It’s SRC day once again.
I’m super excited, because the blog I was assigned, Good Thymes and Good Food, is awesome. There are a bunch of recipes there I’d love to make, like this buffalo chicken dip and these crash potatoes. This method for cooking microwave popcorn will be put into practice here soon, to satiate my 10yo’s love of the stuff. But for this day, I couldn’t resist the Chewy. We have a serious sweet tooth at our house. And even though I know I just made chocolate chip cookies not too long ago, those are long gone. These did not disappoint.
The Chewy from Alton Brown, via Good Thymes and Good Food
- 2 sticks unsalted butter
- 2 ¼ cups bread flour
- 1 tsp. kosher salt 1
- tsp.baking soda
- ¼ cup granulated sugar
- 1 ¼ cups brown sugar
- 1 egg
- 1 egg yolk
- 2 tbsp. milk
- 1 ½ tbsp. vanilla extract
- 2 cups semisweet chocolate chips
1. Heat oven to 375°F and line a baking sheet with parchment paper; set aside.
2. Melt the butter in a medium saucepan over low heat. In a large bowl, sift together the flour, salt, and baking soda; set aside.

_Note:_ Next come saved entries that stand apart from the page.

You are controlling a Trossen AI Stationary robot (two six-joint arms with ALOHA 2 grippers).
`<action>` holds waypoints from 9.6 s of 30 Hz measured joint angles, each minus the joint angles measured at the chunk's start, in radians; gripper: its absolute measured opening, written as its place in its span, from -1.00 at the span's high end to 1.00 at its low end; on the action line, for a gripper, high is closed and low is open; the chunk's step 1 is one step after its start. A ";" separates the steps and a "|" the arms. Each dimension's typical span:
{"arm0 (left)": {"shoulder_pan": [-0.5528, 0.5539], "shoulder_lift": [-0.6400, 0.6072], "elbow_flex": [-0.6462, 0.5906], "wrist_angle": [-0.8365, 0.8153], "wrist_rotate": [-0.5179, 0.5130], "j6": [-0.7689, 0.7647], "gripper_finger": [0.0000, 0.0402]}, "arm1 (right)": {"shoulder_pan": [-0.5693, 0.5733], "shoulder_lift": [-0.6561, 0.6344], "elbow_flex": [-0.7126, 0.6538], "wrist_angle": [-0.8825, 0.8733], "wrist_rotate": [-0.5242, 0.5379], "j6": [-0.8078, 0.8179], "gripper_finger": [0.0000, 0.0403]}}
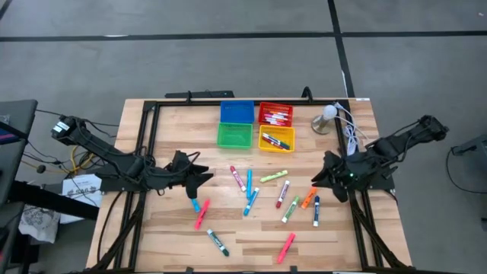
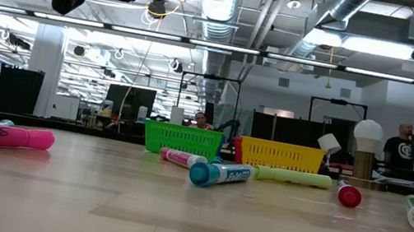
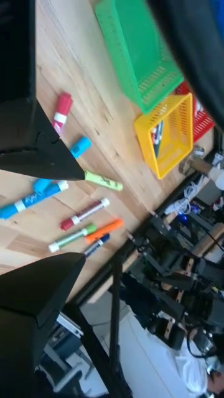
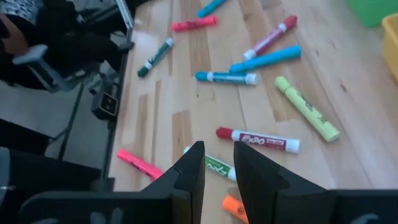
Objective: Pick & Place Markers
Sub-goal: Put the green highlighter into the blue basket
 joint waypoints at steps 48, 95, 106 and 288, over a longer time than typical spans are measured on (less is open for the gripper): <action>-0.105 0.000 -0.092 0.017 0.053 0.023 0.00 | -0.101 0.670 0.226 0.137 -0.006 -0.286 0.44; -0.104 0.000 -0.094 0.081 0.029 0.049 0.00 | -0.322 0.988 0.349 -0.044 -0.008 -0.559 -0.02; -0.104 0.000 -0.094 0.108 0.019 0.049 0.00 | -0.393 0.997 0.348 -0.058 -0.014 -0.701 -0.04; 0.245 0.292 0.043 0.979 0.248 0.298 0.58 | -0.483 1.029 0.587 0.919 -0.603 -0.072 0.70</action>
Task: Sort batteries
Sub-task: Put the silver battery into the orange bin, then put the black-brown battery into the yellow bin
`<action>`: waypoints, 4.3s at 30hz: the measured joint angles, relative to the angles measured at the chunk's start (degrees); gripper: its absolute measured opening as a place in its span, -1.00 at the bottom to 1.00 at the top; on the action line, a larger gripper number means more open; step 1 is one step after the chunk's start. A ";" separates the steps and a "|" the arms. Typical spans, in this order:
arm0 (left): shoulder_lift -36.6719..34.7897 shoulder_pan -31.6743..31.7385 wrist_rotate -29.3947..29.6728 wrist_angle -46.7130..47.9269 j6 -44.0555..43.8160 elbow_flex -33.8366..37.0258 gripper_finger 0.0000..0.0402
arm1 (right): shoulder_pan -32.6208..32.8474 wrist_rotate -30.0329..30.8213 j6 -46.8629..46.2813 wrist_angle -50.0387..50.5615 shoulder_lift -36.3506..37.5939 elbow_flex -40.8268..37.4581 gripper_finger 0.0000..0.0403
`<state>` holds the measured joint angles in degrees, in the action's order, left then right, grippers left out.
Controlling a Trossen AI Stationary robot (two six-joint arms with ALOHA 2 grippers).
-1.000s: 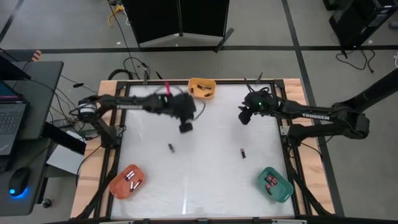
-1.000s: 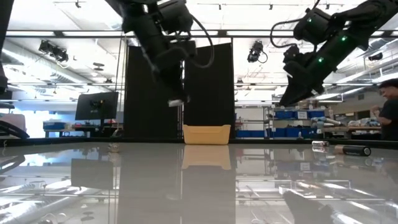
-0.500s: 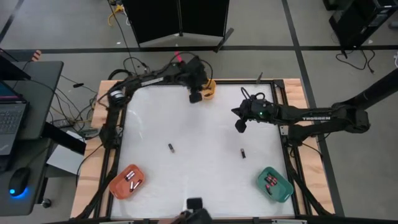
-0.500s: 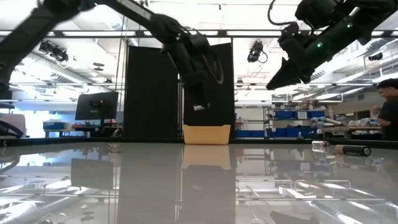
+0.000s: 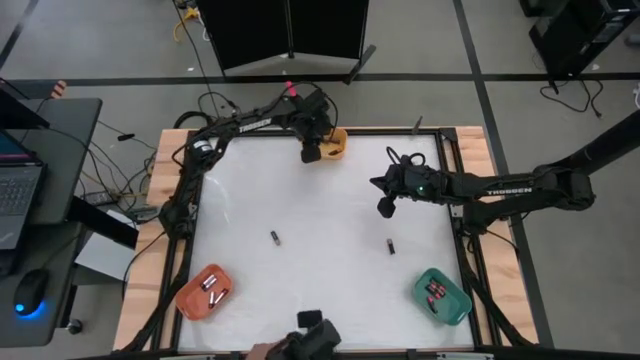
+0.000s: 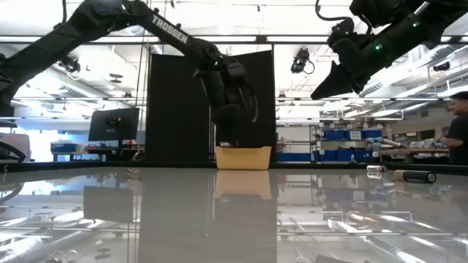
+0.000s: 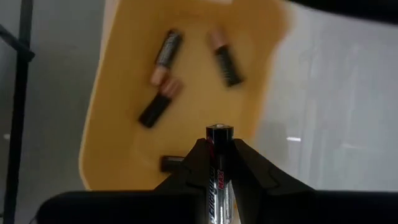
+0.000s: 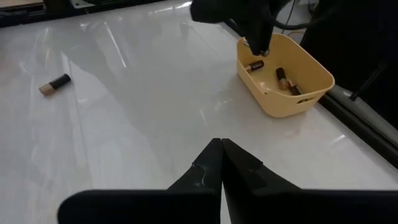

3. In the bowl of an electric mixer, pour in the melted butte. Add in the sugar and brown sugar and cream the butter and sugars together on medium speed.
4. Add in the egg, yolk, 2 tablespoons milk and vanilla extract and mix until well combined. Slowly incorporate the flour mixture until thoroughly combined. Stir in the chocolate chips.
5. Chill the dough (in the freezer for about 15 minutes or the fridge for about an hour), then scoop onto prepared baking sheet using two spoon.
6. Bake for 10-14 (depending on size) minutes or until golden brown, checking the cookies after 5-7 minutes.
7. Cool on baking sheet for about 5 minutes before removing to a wire rack to cool completely. Store in an airtight container.